#### [What to produce]
Your answer is the lines below, exactly, from the one that contains "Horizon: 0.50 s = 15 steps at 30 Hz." through the one that contains "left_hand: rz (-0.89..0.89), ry", both included.

[[ Exercise data open ]]

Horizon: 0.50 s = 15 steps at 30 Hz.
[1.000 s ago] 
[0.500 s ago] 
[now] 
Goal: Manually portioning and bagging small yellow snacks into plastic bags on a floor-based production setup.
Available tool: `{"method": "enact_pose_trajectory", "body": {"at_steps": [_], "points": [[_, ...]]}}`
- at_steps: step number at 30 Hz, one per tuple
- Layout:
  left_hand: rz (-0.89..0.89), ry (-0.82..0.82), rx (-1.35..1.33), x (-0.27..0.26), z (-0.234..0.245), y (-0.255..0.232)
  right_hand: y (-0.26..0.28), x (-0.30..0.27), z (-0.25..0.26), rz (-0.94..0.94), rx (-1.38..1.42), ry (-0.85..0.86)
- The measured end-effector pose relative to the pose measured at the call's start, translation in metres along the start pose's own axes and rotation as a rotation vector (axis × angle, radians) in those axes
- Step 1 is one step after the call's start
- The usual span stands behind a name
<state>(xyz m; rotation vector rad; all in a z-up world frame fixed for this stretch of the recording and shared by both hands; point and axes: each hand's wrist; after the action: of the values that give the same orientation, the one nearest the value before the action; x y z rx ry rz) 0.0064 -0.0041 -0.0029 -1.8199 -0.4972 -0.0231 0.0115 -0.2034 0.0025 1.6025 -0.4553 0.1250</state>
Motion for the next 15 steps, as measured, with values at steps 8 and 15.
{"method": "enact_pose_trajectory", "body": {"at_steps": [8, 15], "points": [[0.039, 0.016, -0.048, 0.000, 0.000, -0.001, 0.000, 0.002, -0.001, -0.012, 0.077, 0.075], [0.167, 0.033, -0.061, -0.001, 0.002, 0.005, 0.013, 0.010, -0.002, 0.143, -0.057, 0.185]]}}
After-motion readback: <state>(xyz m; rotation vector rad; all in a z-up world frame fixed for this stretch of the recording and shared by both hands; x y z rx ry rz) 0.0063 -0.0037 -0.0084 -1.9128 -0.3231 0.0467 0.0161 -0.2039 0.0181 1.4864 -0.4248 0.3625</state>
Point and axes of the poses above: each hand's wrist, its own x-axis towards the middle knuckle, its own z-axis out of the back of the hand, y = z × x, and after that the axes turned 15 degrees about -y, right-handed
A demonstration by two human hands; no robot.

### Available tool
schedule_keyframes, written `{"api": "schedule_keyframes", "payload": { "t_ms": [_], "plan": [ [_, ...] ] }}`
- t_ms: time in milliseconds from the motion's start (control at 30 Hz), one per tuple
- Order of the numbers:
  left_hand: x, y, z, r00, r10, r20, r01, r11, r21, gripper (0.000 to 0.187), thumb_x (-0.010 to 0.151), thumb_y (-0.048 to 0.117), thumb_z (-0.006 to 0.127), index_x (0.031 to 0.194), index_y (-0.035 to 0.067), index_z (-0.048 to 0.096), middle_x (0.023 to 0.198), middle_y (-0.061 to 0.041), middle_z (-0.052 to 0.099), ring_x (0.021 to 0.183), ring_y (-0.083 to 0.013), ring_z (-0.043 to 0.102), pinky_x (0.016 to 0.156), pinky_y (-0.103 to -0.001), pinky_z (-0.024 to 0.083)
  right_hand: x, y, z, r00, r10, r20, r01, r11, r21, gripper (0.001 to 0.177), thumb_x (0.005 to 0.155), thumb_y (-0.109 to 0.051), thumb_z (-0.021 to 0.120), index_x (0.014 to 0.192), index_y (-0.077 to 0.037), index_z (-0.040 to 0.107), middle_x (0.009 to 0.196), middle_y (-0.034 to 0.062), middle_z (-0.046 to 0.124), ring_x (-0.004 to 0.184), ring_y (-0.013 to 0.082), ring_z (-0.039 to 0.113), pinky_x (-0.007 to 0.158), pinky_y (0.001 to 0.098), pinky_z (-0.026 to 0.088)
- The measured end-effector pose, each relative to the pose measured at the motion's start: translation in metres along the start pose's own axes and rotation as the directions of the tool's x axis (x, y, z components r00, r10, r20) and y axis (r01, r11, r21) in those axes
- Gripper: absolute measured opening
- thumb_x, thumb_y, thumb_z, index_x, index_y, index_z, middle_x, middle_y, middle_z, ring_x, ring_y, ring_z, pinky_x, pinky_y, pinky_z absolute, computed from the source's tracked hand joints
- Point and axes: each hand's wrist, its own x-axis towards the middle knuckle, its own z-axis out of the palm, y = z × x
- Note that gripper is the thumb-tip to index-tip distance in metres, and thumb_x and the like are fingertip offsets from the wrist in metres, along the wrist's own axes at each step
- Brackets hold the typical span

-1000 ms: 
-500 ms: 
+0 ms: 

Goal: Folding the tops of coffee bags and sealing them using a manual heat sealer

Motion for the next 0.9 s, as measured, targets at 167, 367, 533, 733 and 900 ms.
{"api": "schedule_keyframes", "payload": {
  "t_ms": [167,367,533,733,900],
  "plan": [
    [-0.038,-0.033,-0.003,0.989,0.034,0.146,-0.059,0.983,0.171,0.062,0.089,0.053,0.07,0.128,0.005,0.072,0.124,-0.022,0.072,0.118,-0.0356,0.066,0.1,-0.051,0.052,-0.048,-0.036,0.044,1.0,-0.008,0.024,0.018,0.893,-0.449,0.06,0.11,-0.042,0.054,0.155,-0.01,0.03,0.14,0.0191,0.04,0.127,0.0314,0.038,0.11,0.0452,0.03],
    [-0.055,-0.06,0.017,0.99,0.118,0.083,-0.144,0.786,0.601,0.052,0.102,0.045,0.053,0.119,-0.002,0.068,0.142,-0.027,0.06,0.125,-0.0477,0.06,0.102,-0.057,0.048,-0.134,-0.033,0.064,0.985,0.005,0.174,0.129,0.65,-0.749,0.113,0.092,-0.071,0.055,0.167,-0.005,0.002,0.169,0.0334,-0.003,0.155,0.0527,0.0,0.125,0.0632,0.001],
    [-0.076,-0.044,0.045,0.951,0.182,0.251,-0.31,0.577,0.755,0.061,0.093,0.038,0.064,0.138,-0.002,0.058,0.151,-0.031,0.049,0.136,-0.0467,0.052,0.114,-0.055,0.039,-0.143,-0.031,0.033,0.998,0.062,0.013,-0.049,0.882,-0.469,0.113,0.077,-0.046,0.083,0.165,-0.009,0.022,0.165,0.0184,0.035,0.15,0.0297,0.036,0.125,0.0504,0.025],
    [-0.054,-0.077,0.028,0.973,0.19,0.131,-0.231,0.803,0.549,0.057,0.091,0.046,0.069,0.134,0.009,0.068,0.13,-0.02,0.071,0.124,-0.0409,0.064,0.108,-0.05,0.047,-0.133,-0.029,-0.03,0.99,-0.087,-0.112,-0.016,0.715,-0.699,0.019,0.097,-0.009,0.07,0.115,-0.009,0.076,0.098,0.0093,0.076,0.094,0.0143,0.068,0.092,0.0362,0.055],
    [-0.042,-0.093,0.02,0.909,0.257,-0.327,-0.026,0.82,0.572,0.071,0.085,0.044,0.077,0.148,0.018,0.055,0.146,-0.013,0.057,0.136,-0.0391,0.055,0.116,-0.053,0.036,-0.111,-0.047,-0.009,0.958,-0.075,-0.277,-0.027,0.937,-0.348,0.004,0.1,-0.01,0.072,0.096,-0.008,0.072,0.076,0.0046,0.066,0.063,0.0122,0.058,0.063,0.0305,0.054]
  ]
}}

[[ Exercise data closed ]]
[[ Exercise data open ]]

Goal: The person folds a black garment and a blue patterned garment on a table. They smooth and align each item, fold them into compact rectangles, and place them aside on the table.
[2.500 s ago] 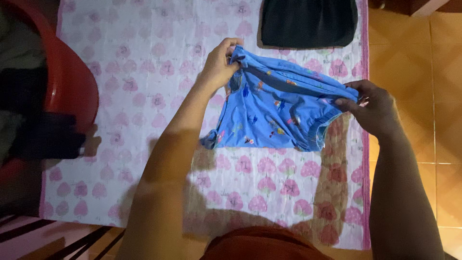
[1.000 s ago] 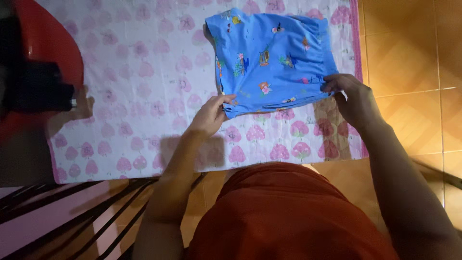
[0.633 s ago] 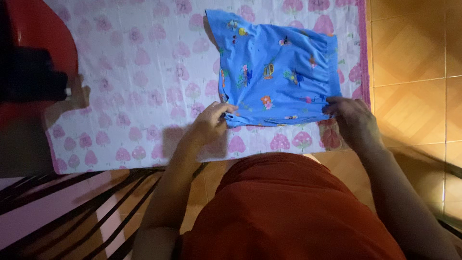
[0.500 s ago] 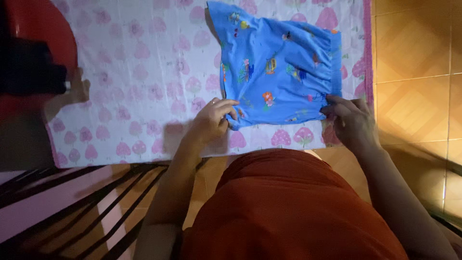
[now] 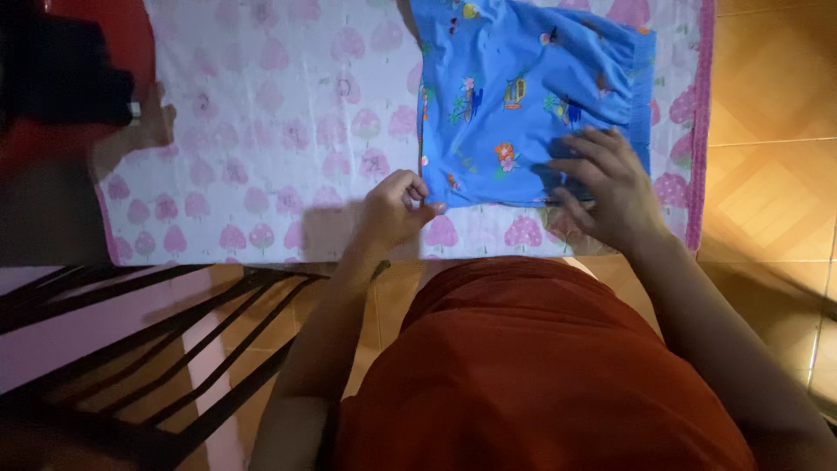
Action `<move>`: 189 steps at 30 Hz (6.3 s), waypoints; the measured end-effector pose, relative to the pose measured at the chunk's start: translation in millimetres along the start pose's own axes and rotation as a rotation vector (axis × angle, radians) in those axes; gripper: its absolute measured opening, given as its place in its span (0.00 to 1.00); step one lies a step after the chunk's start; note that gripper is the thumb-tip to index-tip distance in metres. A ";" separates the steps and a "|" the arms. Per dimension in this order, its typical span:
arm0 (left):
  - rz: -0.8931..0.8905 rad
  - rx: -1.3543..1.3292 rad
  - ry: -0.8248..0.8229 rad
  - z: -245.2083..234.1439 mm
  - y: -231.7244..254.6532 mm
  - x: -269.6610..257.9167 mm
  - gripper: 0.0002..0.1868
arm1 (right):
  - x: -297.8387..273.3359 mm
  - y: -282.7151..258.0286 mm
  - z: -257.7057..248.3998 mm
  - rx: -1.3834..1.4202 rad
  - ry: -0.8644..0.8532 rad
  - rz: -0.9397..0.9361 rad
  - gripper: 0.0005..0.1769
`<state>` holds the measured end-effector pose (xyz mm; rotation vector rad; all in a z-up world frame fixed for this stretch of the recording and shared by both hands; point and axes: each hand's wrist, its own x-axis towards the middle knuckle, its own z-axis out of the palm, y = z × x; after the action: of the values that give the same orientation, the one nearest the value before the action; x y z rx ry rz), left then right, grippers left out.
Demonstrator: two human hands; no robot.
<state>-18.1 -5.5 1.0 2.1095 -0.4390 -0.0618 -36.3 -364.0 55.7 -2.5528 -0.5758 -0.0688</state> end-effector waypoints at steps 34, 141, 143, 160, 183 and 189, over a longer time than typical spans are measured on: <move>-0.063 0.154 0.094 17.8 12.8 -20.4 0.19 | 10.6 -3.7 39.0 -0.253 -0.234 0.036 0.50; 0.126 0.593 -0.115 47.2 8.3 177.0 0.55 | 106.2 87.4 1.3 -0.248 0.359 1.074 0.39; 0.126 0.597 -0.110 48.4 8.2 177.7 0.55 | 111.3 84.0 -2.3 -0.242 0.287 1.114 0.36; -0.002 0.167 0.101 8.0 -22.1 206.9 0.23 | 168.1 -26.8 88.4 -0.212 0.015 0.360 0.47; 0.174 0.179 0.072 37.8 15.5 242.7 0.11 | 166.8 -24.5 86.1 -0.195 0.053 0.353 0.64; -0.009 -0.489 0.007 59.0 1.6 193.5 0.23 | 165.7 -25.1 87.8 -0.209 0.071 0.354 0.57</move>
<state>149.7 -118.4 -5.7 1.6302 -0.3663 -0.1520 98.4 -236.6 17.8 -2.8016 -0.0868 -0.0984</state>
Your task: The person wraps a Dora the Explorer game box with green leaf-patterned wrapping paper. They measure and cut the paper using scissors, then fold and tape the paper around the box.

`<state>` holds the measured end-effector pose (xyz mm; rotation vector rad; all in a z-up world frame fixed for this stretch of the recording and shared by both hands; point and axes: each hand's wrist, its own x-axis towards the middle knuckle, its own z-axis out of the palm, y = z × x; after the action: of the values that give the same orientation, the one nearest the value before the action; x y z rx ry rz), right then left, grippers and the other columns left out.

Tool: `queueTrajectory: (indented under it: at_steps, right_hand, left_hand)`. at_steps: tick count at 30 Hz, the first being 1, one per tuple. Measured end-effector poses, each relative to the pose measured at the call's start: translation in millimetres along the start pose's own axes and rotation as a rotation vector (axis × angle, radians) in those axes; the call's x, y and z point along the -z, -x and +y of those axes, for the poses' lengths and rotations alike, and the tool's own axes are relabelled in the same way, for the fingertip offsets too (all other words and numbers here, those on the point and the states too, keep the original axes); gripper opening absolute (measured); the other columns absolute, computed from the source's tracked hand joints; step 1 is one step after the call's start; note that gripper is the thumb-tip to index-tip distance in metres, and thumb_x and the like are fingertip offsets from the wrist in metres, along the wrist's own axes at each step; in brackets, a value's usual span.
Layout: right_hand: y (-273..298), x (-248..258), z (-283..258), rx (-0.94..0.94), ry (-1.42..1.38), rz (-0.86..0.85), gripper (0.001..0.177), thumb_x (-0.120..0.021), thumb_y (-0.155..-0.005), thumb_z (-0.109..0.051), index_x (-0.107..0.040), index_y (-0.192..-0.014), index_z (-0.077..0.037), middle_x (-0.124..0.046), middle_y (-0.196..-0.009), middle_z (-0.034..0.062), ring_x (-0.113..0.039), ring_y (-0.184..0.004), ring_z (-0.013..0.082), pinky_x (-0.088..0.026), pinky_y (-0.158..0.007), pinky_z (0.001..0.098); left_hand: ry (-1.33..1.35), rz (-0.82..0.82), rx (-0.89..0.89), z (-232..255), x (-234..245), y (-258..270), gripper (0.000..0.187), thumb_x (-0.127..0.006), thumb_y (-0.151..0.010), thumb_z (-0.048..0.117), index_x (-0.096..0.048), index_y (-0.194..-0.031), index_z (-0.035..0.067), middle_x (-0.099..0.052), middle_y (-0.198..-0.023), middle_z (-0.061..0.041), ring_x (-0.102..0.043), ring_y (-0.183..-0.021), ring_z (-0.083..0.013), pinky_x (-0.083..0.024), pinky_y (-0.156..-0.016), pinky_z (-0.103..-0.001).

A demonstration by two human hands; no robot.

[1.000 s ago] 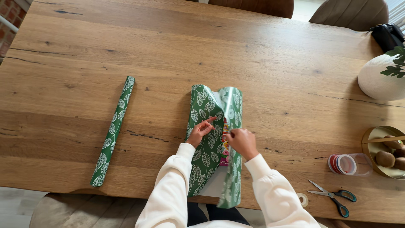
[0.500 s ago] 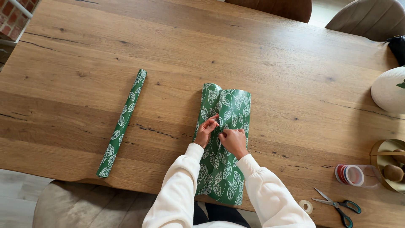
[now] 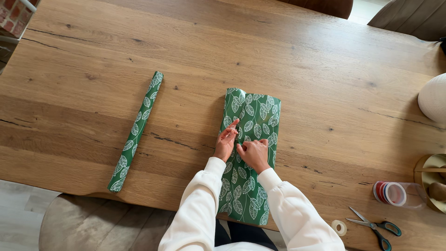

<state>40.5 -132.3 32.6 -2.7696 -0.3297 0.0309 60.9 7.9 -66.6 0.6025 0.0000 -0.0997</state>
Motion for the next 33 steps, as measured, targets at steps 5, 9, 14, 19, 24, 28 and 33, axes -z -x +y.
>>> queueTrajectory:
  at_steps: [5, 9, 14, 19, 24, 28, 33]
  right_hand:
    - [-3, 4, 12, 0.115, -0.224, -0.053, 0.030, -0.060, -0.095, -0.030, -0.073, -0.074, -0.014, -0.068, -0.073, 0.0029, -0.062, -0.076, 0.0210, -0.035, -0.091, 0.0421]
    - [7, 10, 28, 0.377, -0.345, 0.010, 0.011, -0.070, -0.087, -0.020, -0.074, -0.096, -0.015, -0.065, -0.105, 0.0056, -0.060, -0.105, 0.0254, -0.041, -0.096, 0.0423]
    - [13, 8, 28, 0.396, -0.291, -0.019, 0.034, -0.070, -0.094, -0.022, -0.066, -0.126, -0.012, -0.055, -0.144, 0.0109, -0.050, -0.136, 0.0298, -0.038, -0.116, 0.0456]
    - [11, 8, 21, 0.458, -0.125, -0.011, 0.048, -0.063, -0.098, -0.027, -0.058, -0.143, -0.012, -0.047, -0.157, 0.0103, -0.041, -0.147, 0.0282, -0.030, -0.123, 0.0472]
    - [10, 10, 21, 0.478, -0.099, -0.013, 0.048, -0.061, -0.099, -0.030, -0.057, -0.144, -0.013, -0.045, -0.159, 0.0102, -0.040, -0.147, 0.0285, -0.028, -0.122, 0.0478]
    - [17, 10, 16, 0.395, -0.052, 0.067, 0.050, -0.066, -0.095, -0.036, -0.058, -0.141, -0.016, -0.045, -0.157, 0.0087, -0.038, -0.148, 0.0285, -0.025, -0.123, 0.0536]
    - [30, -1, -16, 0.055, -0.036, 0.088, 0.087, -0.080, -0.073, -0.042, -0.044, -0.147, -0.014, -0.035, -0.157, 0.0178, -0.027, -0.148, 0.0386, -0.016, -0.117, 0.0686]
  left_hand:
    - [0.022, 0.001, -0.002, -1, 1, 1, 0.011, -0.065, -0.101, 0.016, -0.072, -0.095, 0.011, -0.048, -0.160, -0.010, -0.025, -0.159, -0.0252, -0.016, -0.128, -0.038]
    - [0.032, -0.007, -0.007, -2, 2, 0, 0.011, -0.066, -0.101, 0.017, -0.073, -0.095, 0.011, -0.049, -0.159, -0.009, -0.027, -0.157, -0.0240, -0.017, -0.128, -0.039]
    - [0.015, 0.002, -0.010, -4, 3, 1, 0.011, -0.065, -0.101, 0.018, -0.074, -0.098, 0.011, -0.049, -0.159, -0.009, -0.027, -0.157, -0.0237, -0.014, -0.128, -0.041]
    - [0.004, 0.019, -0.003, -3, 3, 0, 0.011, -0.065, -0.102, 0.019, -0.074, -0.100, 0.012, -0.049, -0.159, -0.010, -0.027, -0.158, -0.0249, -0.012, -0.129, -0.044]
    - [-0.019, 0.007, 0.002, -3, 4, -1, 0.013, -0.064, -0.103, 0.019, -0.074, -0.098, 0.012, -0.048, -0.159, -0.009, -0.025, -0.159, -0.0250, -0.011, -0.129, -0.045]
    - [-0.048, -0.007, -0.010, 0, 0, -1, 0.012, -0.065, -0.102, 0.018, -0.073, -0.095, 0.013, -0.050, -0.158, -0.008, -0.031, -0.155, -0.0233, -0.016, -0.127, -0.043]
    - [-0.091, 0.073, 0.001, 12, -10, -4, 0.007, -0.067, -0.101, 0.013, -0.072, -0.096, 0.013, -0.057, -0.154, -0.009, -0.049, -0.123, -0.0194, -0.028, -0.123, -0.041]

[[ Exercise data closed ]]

#### [Output for this task]
Horizon: 0.50 s = 15 steps at 30 Hz.
[1.000 s ago] 
[0.500 s ago] 
[now] 
Goal: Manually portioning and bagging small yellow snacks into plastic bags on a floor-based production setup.
Available tool: `{"method": "enact_pose_trajectory", "body": {"at_steps": [_], "points": [[_, ...]]}}`
- at_steps: step number at 30 Hz, one per tuple
- Layout:
  left_hand: rz (-0.89..0.89), ry (-0.82..0.82), rx (-1.35..1.33), x (-0.27..0.26), z (-0.234..0.245), y (-0.255..0.232)

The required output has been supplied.